* [DESCRIPTION OF THE TASK]:
Would you please transcribe exactly the lines from the one containing "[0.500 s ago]" through the end of the material below, and only those?

* [INFORMATION SUPPLIED]:
»»

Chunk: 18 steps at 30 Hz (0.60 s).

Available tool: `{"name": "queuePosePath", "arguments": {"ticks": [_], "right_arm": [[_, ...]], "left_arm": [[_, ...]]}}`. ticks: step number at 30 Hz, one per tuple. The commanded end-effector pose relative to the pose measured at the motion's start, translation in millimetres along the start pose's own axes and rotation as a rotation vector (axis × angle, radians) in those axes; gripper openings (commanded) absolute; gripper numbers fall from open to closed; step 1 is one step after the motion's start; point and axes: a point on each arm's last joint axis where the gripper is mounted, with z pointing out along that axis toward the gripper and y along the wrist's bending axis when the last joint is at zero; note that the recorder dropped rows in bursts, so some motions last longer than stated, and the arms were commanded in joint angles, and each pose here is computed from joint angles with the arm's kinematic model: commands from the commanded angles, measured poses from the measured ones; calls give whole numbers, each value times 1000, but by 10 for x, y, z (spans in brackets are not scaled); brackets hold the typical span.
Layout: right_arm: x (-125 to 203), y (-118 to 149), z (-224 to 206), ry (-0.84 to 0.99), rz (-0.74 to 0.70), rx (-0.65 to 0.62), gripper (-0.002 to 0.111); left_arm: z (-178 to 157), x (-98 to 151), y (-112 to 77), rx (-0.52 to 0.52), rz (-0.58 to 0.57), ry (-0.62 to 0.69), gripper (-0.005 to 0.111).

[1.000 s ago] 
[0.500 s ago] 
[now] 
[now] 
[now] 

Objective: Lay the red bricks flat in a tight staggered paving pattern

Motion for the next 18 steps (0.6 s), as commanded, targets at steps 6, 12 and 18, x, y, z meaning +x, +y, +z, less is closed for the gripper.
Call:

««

* [SOLUTION]:
[0.500 s ago] 
[now] 
[now] 
[now] 

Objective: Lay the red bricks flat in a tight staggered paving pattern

Motion for the next 18 steps (0.6 s), as commanded, targets at steps 6, 12 and 18, x, y, z meaning +x, +y, +z, less is closed for the gripper.
Call:

This concludes the output.